Straw-based bioenergy for carbon-neutral agriculture with sustained soil carbon growth

Crop straw management presents a critical trade-off in climate mitigation: balancing straw return for carbon sequestration against conversion into carbon-neutral bioenergy. The potential for agricultural systems to synergistically achieve both ambitious soil carbon growth and substantial greenhouse gas (GHG) reductions remains not fully understood. The integration of the Rothamsted Carbon Model (RothC) and a Bioenergy-Emission-Economic Model (BEE) enabled a systematic evaluation of the carbon balance effects of straw management in China (2021–2100) under varying soil organic carbon (SOC) targets.

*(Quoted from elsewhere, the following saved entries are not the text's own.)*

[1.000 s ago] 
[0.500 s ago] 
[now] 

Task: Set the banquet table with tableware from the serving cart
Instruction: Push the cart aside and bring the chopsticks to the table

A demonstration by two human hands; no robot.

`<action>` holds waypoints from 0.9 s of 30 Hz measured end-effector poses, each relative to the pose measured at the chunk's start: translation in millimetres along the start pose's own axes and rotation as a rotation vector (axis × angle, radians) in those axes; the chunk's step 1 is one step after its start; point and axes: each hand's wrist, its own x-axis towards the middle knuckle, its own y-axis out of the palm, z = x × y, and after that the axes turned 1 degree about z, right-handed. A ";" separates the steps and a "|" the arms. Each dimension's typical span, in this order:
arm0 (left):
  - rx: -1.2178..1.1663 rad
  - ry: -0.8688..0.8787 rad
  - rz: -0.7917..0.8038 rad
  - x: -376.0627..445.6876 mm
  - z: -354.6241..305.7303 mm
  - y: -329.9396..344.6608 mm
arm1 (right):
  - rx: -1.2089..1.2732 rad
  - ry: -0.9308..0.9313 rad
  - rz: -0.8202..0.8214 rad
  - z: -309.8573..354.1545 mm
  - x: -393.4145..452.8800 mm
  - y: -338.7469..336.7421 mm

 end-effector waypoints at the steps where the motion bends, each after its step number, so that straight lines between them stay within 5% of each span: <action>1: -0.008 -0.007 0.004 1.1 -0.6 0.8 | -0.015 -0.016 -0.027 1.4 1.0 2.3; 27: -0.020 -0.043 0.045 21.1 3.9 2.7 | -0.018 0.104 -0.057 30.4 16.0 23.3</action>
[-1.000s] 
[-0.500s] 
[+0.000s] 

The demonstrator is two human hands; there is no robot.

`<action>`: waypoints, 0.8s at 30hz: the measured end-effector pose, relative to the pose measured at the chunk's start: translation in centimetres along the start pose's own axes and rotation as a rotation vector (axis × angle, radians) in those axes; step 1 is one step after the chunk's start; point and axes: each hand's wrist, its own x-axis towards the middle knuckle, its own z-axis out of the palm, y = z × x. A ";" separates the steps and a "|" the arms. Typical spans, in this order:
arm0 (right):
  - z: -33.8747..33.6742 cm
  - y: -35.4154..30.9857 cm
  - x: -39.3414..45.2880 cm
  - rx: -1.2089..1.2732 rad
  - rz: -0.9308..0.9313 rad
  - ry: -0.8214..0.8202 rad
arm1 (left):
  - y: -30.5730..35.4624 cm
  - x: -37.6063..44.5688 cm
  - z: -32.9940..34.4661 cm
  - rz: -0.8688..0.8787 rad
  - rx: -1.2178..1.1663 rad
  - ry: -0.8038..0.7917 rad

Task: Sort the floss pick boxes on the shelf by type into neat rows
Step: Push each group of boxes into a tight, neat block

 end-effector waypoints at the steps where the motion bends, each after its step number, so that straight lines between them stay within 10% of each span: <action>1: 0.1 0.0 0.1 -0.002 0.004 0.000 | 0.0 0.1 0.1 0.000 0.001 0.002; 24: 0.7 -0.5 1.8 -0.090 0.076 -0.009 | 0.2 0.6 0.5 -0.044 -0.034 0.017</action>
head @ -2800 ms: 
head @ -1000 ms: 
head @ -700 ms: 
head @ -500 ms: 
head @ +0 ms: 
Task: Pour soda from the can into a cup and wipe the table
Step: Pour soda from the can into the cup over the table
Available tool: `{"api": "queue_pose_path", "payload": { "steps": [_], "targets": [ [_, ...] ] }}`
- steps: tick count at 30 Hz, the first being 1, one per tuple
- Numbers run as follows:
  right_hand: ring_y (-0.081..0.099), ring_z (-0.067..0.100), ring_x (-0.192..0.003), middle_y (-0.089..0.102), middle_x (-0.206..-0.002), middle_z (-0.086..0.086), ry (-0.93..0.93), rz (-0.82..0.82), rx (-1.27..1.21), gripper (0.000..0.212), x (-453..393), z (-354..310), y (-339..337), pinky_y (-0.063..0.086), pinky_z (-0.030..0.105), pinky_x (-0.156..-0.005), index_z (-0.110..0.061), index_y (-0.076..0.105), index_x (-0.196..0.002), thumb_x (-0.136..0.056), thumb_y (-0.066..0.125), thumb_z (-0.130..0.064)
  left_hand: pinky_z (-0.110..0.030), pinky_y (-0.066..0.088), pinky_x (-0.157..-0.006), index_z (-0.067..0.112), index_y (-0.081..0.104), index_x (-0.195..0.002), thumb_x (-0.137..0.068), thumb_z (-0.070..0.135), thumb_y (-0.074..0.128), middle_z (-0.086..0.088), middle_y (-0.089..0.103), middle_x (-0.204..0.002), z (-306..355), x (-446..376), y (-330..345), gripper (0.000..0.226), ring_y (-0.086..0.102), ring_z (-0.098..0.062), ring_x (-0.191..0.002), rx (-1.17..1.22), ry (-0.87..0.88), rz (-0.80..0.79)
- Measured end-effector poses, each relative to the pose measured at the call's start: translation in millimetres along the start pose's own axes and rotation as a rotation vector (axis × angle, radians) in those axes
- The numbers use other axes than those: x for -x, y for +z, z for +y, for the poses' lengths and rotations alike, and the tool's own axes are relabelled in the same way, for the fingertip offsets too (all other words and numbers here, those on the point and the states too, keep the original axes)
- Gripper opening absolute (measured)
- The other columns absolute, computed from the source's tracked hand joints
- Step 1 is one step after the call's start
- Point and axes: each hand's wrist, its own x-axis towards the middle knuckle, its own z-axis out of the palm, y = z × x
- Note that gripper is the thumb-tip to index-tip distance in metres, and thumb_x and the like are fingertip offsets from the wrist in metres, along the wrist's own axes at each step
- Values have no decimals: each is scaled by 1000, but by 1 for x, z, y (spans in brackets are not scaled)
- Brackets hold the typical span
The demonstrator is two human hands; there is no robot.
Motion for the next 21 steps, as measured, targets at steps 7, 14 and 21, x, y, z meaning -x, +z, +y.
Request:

The results demonstrate that even under an ambitious 4 per mille SOC target, allocating a substantial share of straw resources to bioenergy production still yields robust climate mitigation benefits for the agricultural system. Under this target, the agricultural system exhibits significant climate mitigation potential, capable of fully offsetting China’s total agricultural GHG emissions. Spatial analysis further identifies East and Central China as priority regions for implementing this synergistic pathway, due to their abundant straw resources and relatively high carbon sequestration efficiency. These findings indicate that enhancing soil carbon and deploying straw-based bioenergy are not mutually exclusive, but can act as synergistic pillars for achieving agricultural carbon neutrality through spatially optimized allocation. The agricultural sector has the potential to evolve into a reliable system for climate mitigation that supports carbon neutrality while safeguarding soil health.